▸ **Entries provided**:
_____
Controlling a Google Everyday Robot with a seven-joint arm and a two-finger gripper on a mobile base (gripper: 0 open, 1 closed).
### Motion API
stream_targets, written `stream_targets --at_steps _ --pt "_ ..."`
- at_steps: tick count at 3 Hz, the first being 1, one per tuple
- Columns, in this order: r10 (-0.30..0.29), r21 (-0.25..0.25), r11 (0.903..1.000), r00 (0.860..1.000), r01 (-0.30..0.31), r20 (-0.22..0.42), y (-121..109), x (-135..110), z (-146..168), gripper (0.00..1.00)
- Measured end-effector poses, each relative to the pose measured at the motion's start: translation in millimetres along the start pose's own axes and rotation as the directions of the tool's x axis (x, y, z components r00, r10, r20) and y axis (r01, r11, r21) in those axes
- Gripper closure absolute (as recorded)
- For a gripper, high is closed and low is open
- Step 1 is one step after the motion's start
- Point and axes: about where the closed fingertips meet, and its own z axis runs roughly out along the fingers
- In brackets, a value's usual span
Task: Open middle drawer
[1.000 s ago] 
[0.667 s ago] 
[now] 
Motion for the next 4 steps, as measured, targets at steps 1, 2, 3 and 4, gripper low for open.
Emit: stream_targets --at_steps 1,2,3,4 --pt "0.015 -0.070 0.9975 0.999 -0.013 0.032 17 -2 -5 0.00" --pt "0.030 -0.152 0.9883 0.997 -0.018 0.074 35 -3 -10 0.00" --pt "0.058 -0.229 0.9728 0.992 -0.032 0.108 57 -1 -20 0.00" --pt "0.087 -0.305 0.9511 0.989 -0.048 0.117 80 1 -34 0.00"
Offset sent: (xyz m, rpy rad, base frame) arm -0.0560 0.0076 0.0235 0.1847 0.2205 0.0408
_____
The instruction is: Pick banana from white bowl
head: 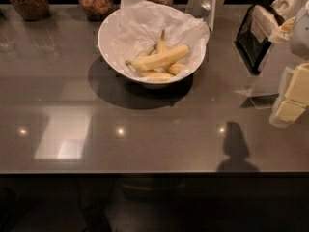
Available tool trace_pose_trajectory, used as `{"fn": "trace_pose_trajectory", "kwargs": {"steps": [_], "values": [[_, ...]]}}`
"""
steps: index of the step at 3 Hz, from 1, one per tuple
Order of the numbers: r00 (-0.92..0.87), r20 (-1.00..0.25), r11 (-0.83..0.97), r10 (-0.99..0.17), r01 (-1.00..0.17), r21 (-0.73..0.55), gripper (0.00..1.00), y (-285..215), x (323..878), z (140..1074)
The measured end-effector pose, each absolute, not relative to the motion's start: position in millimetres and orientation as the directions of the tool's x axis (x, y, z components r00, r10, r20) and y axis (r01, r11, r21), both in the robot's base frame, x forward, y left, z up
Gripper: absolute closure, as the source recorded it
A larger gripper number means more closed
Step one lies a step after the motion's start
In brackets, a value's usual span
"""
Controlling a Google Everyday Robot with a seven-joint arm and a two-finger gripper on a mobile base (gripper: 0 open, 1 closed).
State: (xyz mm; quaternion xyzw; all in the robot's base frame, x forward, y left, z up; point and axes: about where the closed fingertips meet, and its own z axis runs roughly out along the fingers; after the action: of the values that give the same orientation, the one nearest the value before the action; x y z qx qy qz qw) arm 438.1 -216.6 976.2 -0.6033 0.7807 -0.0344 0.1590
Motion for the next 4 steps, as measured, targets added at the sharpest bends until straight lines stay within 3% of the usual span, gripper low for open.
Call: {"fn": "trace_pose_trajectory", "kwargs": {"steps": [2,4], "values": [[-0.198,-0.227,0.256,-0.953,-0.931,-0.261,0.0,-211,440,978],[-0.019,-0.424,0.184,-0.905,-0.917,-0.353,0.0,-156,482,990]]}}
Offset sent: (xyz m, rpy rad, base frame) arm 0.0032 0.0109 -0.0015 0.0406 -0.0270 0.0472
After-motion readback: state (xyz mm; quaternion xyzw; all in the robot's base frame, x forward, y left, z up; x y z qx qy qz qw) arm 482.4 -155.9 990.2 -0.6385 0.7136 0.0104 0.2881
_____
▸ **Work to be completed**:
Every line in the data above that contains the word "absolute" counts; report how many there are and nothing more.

▸ **Task solution**:
3